Evidence produced at trial shows that on the day of the accident there were icy patches on the interstate. Further, Dallenbach testified that when it was his turn to enter the interstate, he prudently matched his speed to the oncoming traffic, signaled his intention to change lanes, and carefully attempted to merge. He testified that he hit a spot of ice, and despite his best efforts, lost control of his vehicle. Finally, Dallenbach testified that following the accident he noticed other vehicles fishtailing in the same area. Although other evidence contradicts Dallenbach's testimony, based on this record we cannot say the jury's verdict was unreasonable.

The Bottemas further contend that a new trial is necessary because the jury's finding on damages can only be characterized as perverse. A district court's decision to deny a new trial motion is within its sound discretion and will not be disturbed on appeal absent a clear abuse of that discretion. Myers v. Hearth Techs., Inc., 621 N.W.2d 787, 790 (Minn. App. 2001), review denied (Minn. Mar. 13, 2001). When a new trial is sought on the grounds that the evidence does not justify the damage award, the verdict will stand "unless it is manifestly and palpably contrary to the evidence viewed as a whole and in the light most favorable to the verdict." Raze v. Mueller, 587 N.W.2d 645, 648 (Minn. 1999) (quotation omitted). In addressing this issue, we ask "whether the jury award of damages is so inadequate or excessive that * * * it could only have been rendered on account of passion or prejudice." Flanagan v. Lindberg, 404 N.W.2d 799, 800 (Minn. 1987) (omission in original) (quotation omitted).

The rule is that where a jury has answered other questions so as to determine that there is no liability on the part of the defendant, which finding is supported by credible evidence, the denial of damages or granting of inadequate damages to the plaintiff does not necessarily show prejudice or render the verdict perverse.


Wefel v.
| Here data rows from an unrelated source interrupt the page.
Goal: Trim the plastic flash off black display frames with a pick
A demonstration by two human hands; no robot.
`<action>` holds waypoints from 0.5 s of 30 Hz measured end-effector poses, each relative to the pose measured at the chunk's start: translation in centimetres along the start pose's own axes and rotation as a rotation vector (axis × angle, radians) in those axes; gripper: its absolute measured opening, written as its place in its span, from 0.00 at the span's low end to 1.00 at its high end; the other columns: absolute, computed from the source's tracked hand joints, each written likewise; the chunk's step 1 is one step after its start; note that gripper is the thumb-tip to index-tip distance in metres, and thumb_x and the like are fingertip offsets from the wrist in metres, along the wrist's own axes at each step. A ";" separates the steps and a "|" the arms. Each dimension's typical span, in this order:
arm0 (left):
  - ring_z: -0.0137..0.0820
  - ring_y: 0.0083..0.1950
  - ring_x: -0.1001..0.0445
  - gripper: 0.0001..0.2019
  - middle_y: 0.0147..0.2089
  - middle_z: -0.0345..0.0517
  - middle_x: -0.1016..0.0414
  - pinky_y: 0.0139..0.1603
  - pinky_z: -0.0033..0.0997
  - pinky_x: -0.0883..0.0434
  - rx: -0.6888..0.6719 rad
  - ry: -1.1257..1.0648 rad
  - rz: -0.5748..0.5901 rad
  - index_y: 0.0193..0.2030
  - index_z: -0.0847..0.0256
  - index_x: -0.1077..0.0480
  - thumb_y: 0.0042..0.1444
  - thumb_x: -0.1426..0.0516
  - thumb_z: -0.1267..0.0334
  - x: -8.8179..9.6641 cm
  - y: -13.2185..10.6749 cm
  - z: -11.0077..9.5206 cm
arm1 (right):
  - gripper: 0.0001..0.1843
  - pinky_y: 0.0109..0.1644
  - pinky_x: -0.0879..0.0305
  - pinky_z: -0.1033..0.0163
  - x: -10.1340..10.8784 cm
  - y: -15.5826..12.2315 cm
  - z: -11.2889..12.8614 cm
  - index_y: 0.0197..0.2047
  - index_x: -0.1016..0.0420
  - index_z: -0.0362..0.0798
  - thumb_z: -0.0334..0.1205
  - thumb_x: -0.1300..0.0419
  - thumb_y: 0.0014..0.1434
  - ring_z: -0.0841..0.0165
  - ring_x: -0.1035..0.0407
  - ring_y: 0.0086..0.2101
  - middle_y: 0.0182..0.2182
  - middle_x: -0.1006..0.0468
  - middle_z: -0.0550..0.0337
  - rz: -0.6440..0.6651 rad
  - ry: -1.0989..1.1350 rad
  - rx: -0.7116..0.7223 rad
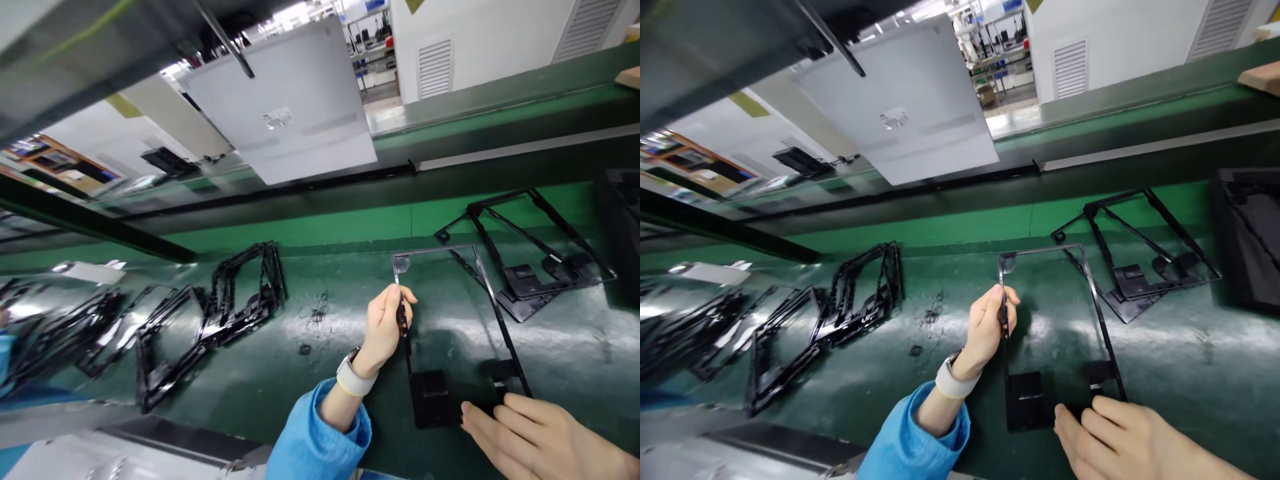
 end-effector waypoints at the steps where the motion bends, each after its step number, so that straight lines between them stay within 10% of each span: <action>1: 0.23 0.16 0.41 0.30 0.17 0.33 0.36 0.18 0.24 0.44 0.008 -0.002 -0.001 0.35 0.60 0.28 0.67 0.43 0.31 0.0 0.1 0.1 | 0.29 0.33 0.22 0.60 0.3 0.1 0.1 0.53 0.13 0.42 0.29 0.58 0.74 0.63 0.20 0.33 0.56 0.15 0.47 0.013 0.008 0.015; 15: 0.22 0.14 0.43 0.30 0.16 0.30 0.41 0.16 0.22 0.43 0.039 -0.028 -0.004 0.33 0.59 0.31 0.65 0.41 0.31 -0.3 0.4 0.8 | 0.10 0.27 0.29 0.54 1.7 1.6 0.9 0.46 0.14 0.41 0.26 0.39 0.70 0.58 0.21 0.33 0.46 0.12 0.43 -0.079 -0.038 -0.065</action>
Point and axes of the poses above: each hand's wrist, its own y-axis towards the middle knuckle, its own x-axis out of the back of the hand, z = x × y, the point moved 2 cm from there along y, towards the middle knuckle
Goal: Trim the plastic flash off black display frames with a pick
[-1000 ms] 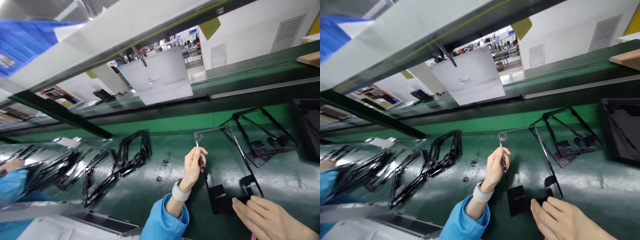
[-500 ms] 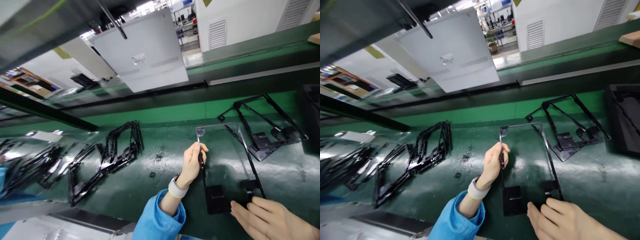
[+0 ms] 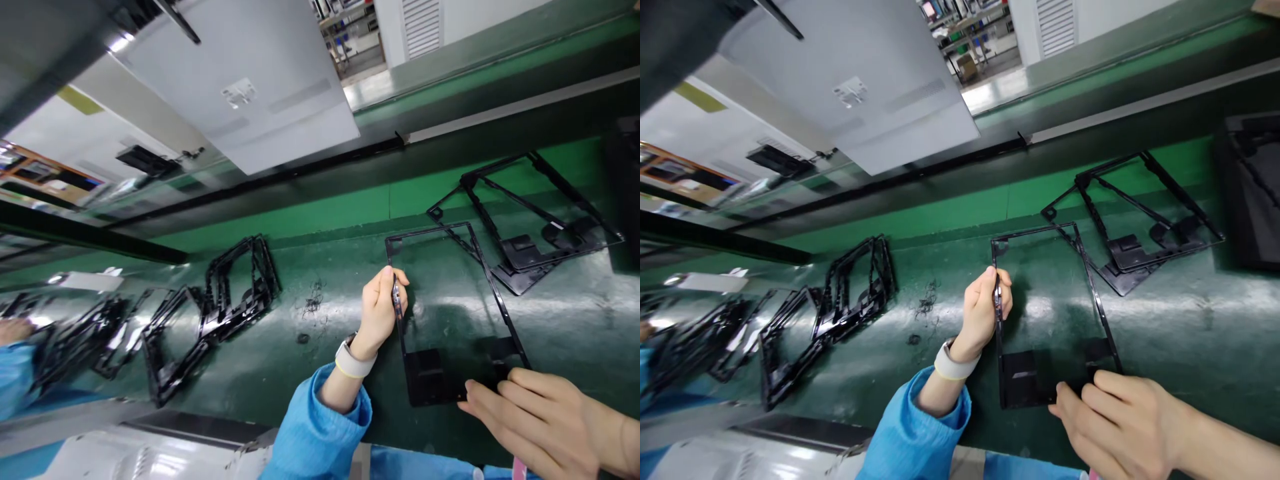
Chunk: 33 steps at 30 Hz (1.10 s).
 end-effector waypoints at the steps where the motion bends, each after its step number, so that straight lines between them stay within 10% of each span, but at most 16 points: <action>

Norman, 296 Minn. 506, 508, 207 N.W.2d 340, 341 (1973) (quotation omitted). A jury's damage award is not inadequate as a matter of law unless there is enough evidence to impugn the motivation of the jury. Markowitz v. Ness, 413 N.W.2d 843, 846 (Minn. App. 1987).

Here, the Bottemas claim that because the jury awarded the substantial sum of $109,917 in future damages, yet failed to award anything for future pain and suffering, emotional distress, or lost income, the award is perverse and a new trial is required. A jury's decision to award damages is given considerable deference. Even when the parties stipulate to the amount of damages, a jury's award of a lesser amount is not inadequate as a matter of law. Flanagan, 404 N.W.2d at 800. For example, the supreme court recently held that where the jury was presented with conflicting evidence on the severity of the appellant's injuries, the jury's decision to award future medical expenses but not damages for future pain and suffering did not merit a new trial. Raze, 587 N.W.2d at 648-49. We cannot say on the record before us that that jury's finding on future damages was "manifestly and palpably contrary to the evidence viewed as a whole and in the light most favorable to the verdict." Id.